Po pierwsze, zarówno najnowsza opinia Rzecznika TSUE jak i wcześniejsze orzeczenie TSUE z 8 września 2022 rok, z pewnością wpłyną pozytywnie na efektywność rozpatrywania pozwów dotyczących unieważniania umów waloryzowanych, denominowanych czy indeksowanych w walutach obcych i doprowadzą do przyjęcia przez sądy w Polsce jednolitej linii orzeczniczej w zakresie umów kredytowych zawierających klauzule abuzywne.
Po drugie, spowoduje prawdopodobnie nową falę pozwów ze strony „frankowiczów”. Obecnie, gdy wynik sporu jest praktycznie znany już przed jego rozpoczęciem, niemal do zera spada niepewność co do ostatecznej decyzji sądu.

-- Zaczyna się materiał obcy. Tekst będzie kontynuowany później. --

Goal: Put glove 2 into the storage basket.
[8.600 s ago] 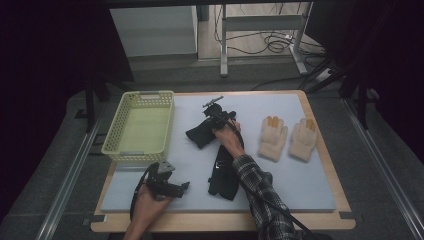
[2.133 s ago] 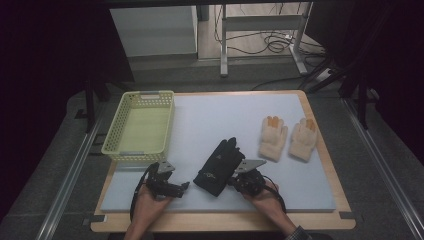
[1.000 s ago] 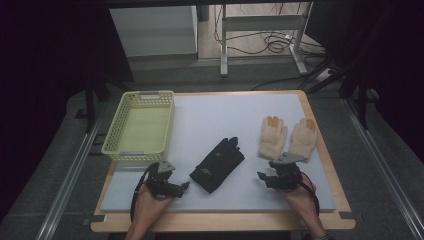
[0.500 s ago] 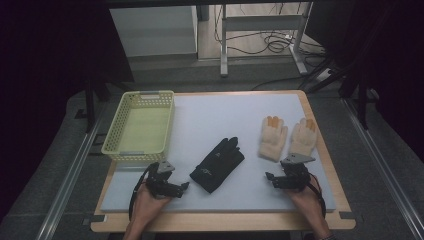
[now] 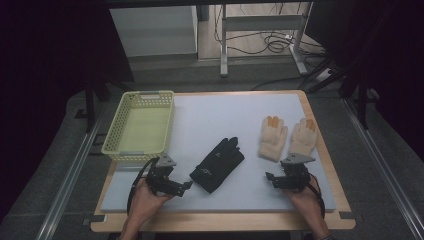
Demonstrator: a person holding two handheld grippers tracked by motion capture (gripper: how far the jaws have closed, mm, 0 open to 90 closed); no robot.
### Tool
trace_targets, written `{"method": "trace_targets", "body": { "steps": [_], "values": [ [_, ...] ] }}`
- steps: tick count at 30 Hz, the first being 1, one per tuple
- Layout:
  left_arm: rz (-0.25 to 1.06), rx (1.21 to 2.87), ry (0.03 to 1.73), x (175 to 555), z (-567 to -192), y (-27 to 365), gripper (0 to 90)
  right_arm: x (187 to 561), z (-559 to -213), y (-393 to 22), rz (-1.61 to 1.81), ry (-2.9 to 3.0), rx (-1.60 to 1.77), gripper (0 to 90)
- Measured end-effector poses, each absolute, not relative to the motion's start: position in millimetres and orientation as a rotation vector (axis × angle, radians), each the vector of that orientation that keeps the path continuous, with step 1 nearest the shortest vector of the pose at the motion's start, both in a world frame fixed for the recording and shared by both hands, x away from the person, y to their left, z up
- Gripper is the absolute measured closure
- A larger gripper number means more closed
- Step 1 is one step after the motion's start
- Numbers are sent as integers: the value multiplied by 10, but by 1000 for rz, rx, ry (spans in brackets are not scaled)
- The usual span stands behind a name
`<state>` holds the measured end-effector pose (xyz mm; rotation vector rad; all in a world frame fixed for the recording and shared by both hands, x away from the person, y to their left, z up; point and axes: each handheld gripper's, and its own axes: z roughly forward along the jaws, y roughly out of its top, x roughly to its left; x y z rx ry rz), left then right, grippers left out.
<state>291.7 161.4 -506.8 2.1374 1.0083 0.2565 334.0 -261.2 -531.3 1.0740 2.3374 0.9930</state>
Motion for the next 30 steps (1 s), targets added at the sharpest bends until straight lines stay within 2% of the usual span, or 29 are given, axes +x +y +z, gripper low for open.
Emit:
{"method": "trace_targets", "body": {
  "steps": [13,21,23,26,30],
  "values": [
    [216,2205,930,3250,-4919,1047,0,3339,-5313,-2613,993,2337,1073,236],
    [197,2254,936,3442,-5007,662,0,3339,-5314,-2613,994,2337,1074,236],
    [229,2291,949,3453,-5058,546,0,3339,-5314,-2614,995,2337,1073,236],
    [309,2337,981,3486,-5138,487,0,3339,-5314,-2613,994,2337,1073,235],
    [274,2358,1005,3541,-5247,511,0,3339,-5314,-2613,995,2337,1073,235]
  ]
}}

No i ostatni, chyba najbardziej negatywny efekt wczorajszej opinii, podnoszony zarówno przez Przewodniczącego KNF Jacka Jastrzębskiego podczas wysłuchania przez sędziów TSUE w listopadzie ubiegłego roku, jak też obecnie przytaczany przez banki i ich liderów, to groźba kryzysu finansowego w Polsce. Kryzys ten miałby zostać spowodowany koniecznością utworzenia znacznie wyższych rezerw na portfele „złych” kredytów frankowych i w efekcie „poważne nadszarpnięcie kapitałów” jednego bądź większej liczby banków zaangażowanych w te kredyty. Zagrożenie kryzysem, zdaniem bankowców, jest tym bardziej poważne, że duża część banków zaangażowanych w „złe” kredyty frankowe jest własnością zagranicznych osób prawnych, które podlegają regulacjom ograniczającym możliwości podnoszenia kapitału w swoich polskich spółkach.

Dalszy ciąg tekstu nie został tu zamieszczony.